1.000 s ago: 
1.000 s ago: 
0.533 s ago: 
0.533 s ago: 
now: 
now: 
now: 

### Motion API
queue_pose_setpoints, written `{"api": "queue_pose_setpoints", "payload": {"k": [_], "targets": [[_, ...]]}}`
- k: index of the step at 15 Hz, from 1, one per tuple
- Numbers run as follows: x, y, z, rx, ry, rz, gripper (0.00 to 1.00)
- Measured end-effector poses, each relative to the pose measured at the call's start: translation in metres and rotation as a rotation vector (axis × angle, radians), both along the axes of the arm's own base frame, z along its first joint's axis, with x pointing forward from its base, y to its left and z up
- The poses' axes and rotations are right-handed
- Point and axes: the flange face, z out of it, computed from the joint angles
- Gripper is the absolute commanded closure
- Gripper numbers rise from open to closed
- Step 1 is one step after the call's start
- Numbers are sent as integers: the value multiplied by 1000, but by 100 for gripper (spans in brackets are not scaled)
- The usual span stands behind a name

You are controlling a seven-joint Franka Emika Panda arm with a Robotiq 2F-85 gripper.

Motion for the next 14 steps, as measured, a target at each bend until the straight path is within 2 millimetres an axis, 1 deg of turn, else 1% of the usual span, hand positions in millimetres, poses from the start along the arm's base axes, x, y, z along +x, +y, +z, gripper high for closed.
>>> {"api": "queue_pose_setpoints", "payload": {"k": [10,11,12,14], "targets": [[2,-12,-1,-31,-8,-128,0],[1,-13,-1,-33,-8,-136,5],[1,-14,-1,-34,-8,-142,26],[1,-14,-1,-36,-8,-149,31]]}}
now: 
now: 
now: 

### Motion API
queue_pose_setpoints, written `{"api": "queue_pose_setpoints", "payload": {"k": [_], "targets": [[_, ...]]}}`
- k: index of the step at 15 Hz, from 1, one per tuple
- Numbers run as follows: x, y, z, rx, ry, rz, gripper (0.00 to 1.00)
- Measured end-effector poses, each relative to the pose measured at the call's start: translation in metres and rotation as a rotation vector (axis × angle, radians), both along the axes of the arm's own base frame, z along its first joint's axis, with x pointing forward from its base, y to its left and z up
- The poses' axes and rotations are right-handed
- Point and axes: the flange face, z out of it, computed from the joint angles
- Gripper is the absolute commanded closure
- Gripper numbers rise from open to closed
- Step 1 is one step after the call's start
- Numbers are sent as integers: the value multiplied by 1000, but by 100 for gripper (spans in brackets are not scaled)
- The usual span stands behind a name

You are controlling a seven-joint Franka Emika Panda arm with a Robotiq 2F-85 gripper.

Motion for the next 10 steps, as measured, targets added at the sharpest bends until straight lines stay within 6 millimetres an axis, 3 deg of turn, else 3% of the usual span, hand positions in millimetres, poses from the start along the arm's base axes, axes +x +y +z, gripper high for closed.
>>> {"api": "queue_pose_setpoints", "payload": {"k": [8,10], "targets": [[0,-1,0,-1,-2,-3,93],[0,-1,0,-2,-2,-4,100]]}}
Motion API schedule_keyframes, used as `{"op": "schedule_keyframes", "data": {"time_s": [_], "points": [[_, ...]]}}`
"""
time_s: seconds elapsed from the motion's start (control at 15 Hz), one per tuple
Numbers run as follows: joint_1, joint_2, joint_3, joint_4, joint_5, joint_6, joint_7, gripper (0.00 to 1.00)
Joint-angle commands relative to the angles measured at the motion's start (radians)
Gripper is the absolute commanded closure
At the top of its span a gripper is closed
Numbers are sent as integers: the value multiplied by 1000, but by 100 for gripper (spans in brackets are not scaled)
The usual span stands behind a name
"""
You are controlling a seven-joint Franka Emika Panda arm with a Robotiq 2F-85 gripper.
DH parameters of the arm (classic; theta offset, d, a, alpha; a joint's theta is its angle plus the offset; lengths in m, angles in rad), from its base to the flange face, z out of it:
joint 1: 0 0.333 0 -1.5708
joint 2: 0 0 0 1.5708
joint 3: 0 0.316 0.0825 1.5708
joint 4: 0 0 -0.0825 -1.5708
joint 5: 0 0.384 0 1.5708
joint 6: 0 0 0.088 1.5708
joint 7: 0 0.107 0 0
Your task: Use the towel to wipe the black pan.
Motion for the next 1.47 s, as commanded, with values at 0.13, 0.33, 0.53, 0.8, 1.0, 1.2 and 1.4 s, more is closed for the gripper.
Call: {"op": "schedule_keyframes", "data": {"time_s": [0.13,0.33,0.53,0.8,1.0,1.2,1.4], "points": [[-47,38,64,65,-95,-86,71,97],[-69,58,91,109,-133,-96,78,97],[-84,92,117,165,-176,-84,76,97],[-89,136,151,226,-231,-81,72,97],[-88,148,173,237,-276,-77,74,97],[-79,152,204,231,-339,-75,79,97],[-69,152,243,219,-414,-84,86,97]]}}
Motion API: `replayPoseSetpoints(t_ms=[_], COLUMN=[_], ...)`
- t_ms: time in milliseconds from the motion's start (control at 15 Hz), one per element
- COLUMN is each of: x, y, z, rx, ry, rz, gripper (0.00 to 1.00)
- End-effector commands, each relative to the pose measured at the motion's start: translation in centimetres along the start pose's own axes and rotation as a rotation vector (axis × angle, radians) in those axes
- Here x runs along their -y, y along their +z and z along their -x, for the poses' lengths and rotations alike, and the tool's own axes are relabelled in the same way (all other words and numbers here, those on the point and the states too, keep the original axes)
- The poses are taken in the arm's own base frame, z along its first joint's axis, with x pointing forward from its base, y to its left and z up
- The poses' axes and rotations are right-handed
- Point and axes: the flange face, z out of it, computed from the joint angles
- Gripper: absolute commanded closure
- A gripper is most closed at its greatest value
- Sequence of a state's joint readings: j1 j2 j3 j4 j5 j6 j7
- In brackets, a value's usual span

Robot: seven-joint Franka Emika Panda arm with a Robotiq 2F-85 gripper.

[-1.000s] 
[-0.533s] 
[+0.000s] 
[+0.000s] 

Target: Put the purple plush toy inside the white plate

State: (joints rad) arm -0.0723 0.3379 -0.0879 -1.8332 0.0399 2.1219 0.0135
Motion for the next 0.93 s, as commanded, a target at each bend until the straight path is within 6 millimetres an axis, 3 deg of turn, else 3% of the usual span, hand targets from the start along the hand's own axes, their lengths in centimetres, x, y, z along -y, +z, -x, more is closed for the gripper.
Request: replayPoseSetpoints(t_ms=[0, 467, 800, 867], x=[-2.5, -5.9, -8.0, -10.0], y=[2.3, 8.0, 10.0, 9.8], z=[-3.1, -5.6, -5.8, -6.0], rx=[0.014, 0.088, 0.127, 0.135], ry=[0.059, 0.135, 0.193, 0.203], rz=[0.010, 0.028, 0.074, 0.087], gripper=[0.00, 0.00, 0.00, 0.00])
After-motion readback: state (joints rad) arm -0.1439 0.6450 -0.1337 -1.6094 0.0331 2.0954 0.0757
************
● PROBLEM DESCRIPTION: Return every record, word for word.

● TASK RESULT:
1.000 s ago: 
1.000 s ago: 
0.533 s ago: 
0.533 s ago: 
now: 
now: 
now: 

### Motion API
queue_pose_setpoints, written `{"api": "queue_pose_setpoints", "payload": {"k": [_], "targets": [[_, ...]]}}`
- k: index of the step at 15 Hz, from 1, one per tuple
- Numbers run as follows: x, y, z, rx, ry, rz, gripper (0.00 to 1.00)
- Measured end-effector poses, each relative to the pose measured at the call's start: translation in metres and rotation as a rotation vector (axis × angle, radians), both along the axes of the arm's own base frame, z along its first joint's axis, with x pointing forward from its base, y to its left and z up
- The poses' axes and rotations are right-handed
- Point and axes: the flange face, z out of it, computed from the joint angles
- Gripper is the absolute commanded closure
- Gripper numbers rise from open to closed
- Step 1 is one step after the call's start
- Numbers are sent as integers: the value multiplied by 1000, but by 100 for gripper (spans in brackets are not scaled)
- The usual span stands behind a name

You are controlling a seven-joint Franka Emika Panda arm with a Robotiq 2F-85 gripper.

Motion for the next 14 steps, as measured, a target at each bend until the straight path is within 2 millimetres an axis, 1 deg of turn, else 1% of the usual span, hand positions in millimetres, poses from the start along the arm's base axes, x, y, z along +x, +y, +z, gripper high for closed.
>>> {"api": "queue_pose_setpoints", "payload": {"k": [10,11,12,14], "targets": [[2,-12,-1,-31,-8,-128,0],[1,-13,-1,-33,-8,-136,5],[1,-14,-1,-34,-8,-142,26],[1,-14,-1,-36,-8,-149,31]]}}
now: 
now: 
now: 

### Motion API
queue_pose_setpoints, written `{"api": "queue_pose_setpoints", "payload": {"k": [_], "targets": [[_, ...]]}}`
- k: index of the step at 15 Hz, from 1, one per tuple
- Numbers run as follows: x, y, z, rx, ry, rz, gripper (0.00 to 1.00)
- Measured end-effector poses, each relative to the pose measured at the call's start: translation in metres and rotation as a rotation vector (axis × angle, radians), both along the axes of the arm's own base frame, z along its first joint's axis, with x pointing forward from its base, y to its left and z up
- The poses' axes and rotations are right-handed
- Point and axes: the flange face, z out of it, computed from the joint angles
- Gripper is the absolute commanded closure
- Gripper numbers rise from open to closed
- Step 1 is one step after the call's start
- Numbers are sent as integers: the value multiplied by 1000, but by 100 for gripper (spans in brackets are not scaled)
- The usual span stands behind a name

You are controlling a seven-joint Franka Emika Panda arm with a Robotiq 2F-85 gripper.

Motion for the next 10 steps, as measured, targets added at the sharpest bends until straight lines stay within 6 millimetres an axis, 3 deg of turn, else 3% of the usual span, hand positions in millimetres, poses from the start along the arm's base axes, axes +x +y +z, gripper high for closed.
>>> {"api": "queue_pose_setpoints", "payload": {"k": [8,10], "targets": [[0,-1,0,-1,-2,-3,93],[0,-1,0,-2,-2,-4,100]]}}
Motion API schedule_keyframes, used as `{"op": "schedule_keyframes", "data": {"time_s": [_], "points": [[_, ...]]}}`
"""
time_s: seconds elapsed from the motion's start (control at 15 Hz), one per tuple
Numbers run as follows: joint_1, joint_2, joint_3, joint_4, joint_5, joint_6, joint_7, gripper (0.00 to 1.00)
Joint-angle commands relative to the angles measured at the motion's start (radians)
Gripper is the absolute commanded closure
At the top of its span a gripper is closed
Numbers are sent as integers: the value multiplied by 1000, but by 100 for gripper (spans in brackets are not scaled)
The usual span stands behind a name
"""
You are controlling a seven-joint Franka Emika Panda arm with a Robotiq 2F-85 gripper.
DH parameters of the arm (classic; theta offset, d, a, alpha; a joint's theta is its angle plus the offset; lengths in m, angles in rad), from its base to the flange face, z out of it:
joint 1: 0 0.333 0 -1.5708
joint 2: 0 0 0 1.5708
joint 3: 0 0.316 0.0825 1.5708
joint 4: 0 0 -0.0825 -1.5708
joint 5: 0 0.384 0 1.5708
joint 6: 0 0 0.088 1.5708
joint 7: 0 0.107 0 0
Your task: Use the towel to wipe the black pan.
Motion for the next 1.47 s, as commanded, with values at 0.13, 0.33, 0.53, 0.8, 1.0, 1.2 and 1.4 s, more is closed for the gripper.
Call: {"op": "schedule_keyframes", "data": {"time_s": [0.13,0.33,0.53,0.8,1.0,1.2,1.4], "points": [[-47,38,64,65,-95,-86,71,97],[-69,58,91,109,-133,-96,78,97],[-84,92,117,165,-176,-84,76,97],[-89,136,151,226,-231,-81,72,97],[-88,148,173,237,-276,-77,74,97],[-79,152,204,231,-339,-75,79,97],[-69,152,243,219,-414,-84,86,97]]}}
Motion API: `replayPoseSetpoints(t_ms=[_], COLUMN=[_], ...)`
- t_ms: time in milliseconds from the motion's start (control at 15 Hz), one per element
- COLUMN is each of: x, y, z, rx, ry, rz, gripper (0.00 to 1.00)
- End-effector commands, each relative to the pose measured at the motion's start: translation in centimetres along the start pose's own axes and rotation as a rotation vector (axis × angle, radians) in those axes
- Here x runs along their -y, y along their +z and z along their -x, for the poses' lengths and rotations alike, and the tool's own axes are relabelled in the same way (all other words and numbers here, those on the point and the states too, keep the original axes)
- The poses are taken in the arm's own base frame, z along its first joint's axis, with x pointing forward from its base, y to its left and z up
- The poses' axes and rotations are right-handed
- Point and axes: the flange face, z out of it, computed from the joint angles
- Gripper: absolute commanded closure
- A gripper is most closed at its greatest value
- Sequence of a state's joint readings: j1 j2 j3 j4 j5 j6 j7
- In brackets, a value's usual span

Robot: seven-joint Franka Emika Panda arm with a Robotiq 2F-85 gripper.

[-1.000s] 
[-0.533s] 
[+0.000s] 
[+0.000s] 

Target: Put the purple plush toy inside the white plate

State: (joints rad) arm -0.0723 0.3379 -0.0879 -1.8332 0.0399 2.1219 0.0135
Motion for the next 0.93 s, as commanded, a target at each bend until the straight path is within 6 millimetres an axis, 3 deg of turn, else 3% of the usual span, hand targets from the start along the hand's own axes, their lengths in centimetres, x, y, z along -y, +z, -x, more is closed for the gripper.
Request: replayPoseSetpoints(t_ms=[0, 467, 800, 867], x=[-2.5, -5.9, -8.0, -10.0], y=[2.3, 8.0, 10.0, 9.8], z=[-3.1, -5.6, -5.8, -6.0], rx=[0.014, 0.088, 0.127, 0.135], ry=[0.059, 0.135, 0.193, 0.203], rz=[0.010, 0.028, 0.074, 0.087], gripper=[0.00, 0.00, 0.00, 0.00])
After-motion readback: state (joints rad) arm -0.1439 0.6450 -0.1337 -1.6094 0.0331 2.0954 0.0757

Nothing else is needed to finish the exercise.